Is $2 trillion enough to save the economy?

Yahoo News 360

“The 360” shows you diverse perspectives on the day’s top stories and debates.

What’s happening

President Trump on Friday signed into law a $2 trillion relief bill aimed at saving the economy from the crisis caused by the coronavirus outbreak.

The bill includes more than $500 billion in direct relief to workers in the form of $1,200 checks for middle- and low-income households and expanded unemployment benefits. It will also provide help to businesses through direct payments and loans. States and hospitals will also get a much-needed influx of money to fund their efforts to combat the virus. 

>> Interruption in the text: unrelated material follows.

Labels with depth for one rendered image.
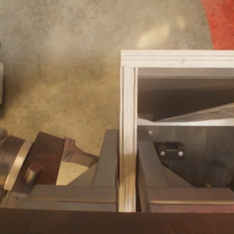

The relief package is more than double the roughly $800 billion stimulus in 2009 to save the economy from the financial crisis. The coronavirus aid bill came together after several days of heated debate between Democrats and Republicans in the Senate over details of how the money would be spent. The final version, however, received near unanimous support in both houses of Congress. 

Why there’s debate

Supporters of the bill say it correctly identifies the areas of the economy that are most in need of support. By mixing direct relief to workers and support to businesses, the legislation will help individuals survive the next few months, while ensuring the companies that employ them are still around when the outbreak subsides, they say. Political observers have praised lawmakers for reaching a compromise that addresses some of each party’s priorities in only a few days of debate. 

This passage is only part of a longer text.